Review async tests with a completion checklist
Before merging, verify the test as a small state machine rather than judging its readability alone.
- Identify the single signal that tells Mocha the test is finished.
- Confirm every expected failure path reaches a Chai assertion.
- Confirm every unexpected success path fails deliberately.
- Await setup and teardown that return promises.
- Replace avoidable sleeps with observable completion or injected scheduling.

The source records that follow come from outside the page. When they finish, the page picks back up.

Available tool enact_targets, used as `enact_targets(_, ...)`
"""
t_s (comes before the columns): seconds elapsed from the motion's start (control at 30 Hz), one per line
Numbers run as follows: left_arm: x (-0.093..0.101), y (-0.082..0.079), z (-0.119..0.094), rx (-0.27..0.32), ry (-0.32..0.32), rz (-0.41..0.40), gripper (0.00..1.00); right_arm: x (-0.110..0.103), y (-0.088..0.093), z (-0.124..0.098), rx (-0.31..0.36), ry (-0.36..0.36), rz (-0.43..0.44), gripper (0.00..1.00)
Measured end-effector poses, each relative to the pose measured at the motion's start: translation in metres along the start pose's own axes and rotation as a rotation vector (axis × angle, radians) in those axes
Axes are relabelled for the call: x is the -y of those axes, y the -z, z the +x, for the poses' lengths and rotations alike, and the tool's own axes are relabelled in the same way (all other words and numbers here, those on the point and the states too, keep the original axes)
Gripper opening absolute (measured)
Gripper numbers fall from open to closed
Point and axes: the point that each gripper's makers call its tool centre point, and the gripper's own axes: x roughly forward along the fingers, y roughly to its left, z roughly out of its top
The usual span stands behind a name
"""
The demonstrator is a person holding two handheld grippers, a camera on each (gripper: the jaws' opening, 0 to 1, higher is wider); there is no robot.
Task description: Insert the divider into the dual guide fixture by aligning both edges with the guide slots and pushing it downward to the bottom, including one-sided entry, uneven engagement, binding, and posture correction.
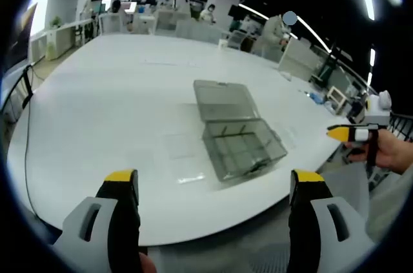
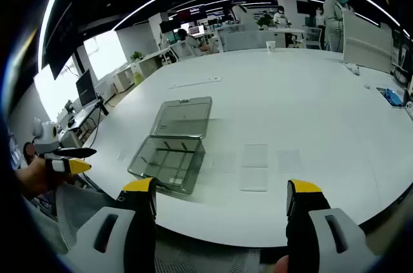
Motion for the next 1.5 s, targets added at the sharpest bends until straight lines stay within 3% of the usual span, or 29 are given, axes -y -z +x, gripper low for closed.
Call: enact_targets(1.5,-0.0017,-0.0014,-0.0007,0.005,-0.001,-0.016,0.92,-0.0032,-0.0015,0.0028,-0.004,-0.022,0.002,0.79)
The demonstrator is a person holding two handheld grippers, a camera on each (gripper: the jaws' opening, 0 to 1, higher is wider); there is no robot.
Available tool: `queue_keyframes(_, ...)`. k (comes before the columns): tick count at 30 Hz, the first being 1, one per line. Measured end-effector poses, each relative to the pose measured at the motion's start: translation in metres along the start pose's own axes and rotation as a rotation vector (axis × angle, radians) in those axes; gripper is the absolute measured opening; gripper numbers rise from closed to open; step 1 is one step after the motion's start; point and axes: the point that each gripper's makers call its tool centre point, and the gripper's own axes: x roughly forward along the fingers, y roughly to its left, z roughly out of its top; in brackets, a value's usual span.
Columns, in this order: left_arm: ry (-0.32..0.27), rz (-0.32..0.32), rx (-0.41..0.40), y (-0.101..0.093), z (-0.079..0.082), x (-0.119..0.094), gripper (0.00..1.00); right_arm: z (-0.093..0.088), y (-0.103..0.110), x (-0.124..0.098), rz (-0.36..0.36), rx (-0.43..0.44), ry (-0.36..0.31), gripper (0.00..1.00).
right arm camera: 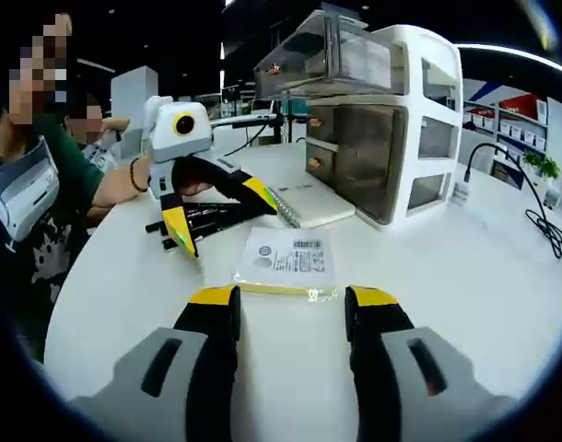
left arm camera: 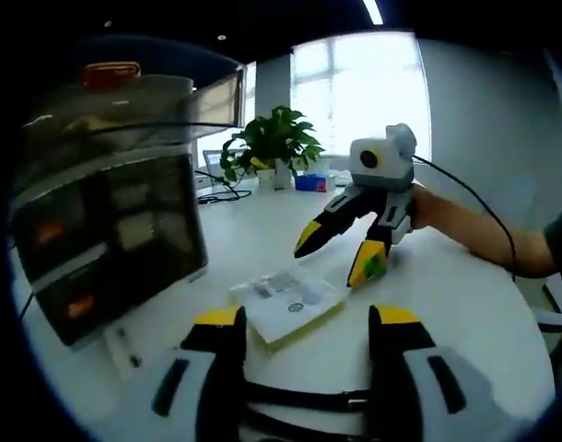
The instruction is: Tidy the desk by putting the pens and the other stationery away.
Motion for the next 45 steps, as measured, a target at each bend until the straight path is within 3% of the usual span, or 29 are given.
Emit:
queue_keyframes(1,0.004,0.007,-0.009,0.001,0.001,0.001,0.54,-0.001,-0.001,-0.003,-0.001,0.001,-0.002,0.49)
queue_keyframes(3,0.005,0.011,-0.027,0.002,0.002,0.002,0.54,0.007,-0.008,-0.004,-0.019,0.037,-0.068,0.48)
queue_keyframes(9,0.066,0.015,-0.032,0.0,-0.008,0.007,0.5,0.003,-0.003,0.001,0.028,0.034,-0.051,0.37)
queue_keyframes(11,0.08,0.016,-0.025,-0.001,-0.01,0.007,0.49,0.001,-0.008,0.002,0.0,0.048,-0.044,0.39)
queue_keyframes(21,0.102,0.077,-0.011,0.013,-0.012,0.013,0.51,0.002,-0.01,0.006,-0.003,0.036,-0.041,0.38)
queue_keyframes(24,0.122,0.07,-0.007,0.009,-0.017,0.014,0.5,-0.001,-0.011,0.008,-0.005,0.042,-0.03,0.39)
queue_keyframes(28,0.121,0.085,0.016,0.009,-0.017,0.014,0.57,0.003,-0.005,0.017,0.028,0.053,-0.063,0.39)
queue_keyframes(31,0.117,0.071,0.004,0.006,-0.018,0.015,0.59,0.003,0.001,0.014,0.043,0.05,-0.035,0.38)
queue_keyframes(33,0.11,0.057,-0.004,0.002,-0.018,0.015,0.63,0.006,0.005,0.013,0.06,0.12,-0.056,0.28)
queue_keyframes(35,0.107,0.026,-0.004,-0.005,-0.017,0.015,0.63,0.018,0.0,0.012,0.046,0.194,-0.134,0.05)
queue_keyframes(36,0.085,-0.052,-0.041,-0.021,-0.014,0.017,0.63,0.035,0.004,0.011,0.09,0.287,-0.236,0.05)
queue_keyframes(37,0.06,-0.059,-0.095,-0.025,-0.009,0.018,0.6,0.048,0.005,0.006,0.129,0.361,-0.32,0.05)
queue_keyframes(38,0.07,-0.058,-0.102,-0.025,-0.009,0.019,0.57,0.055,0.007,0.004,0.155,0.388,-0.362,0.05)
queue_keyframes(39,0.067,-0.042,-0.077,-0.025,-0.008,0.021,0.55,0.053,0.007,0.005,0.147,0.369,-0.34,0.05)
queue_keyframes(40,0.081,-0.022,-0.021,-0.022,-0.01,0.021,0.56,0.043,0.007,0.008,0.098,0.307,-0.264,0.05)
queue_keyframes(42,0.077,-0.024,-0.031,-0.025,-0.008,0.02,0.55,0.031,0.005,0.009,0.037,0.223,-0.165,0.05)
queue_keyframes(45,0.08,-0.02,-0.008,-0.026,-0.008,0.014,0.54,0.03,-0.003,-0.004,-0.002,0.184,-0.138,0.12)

- Assert meaningful outputs and interactions, not only that no error occurred.
- Run the test with its surrounding suite to expose leaked state.
These checks catch the most expensive async defects: false confidence, cross-test contamination, and CI-only timing failures. The syntax you choose is secondary to a completion boundary that faithfully represents the behavior under test.
Frequently Asked Questions
Should every Mocha test be declared async?
No. Use an async function when the test awaits promise-based work. Keep truly synchronous tests synchronous, return a promise when a concise chain is clearer, and use done for callback-only interfaces. Declaring everything async can conceal a forgotten await because the function still returns a fulfilled promise. The best choice is the one that exposes exactly one honest completion signal and makes missing work obvious during review.
How do I prove that a promise rejects with core Chai?
Use try/catch around an awaited call and call expect.fail immediately after the call, or return a two-branch then expression whose fulfillment branch throws. Then assert the rejection type, message, and any stable domain fields. A catch-only test is insufficient because unexpected fulfillment skips the catch and may leave the test green without checking anything.
Why does my callback test time out even though the assertion ran?
Mocha waits for done, not merely for the callback or assertion to execute. Ensure the success path calls done() and each error path calls done(error). Wrap callback assertions so thrown failures are forwarded. Also check for a branch that returns before completion, an event listener attached too late, or a stub that never invokes the callback expected by the production code.
Is increasing the Mocha timeout a valid fix for flaky async tests?
It is valid only when the operation legitimately needs more time and the threshold represents a requirement. It is not a cure for races, forgotten awaits, uncontrolled network calls, or callbacks that may never fire. First make completion observable, isolate external services, and inject delays or clocks where practical. If a longer timeout remains necessary, scope it narrowly and keep assertions on the behavior and elapsed-time contract that justify it.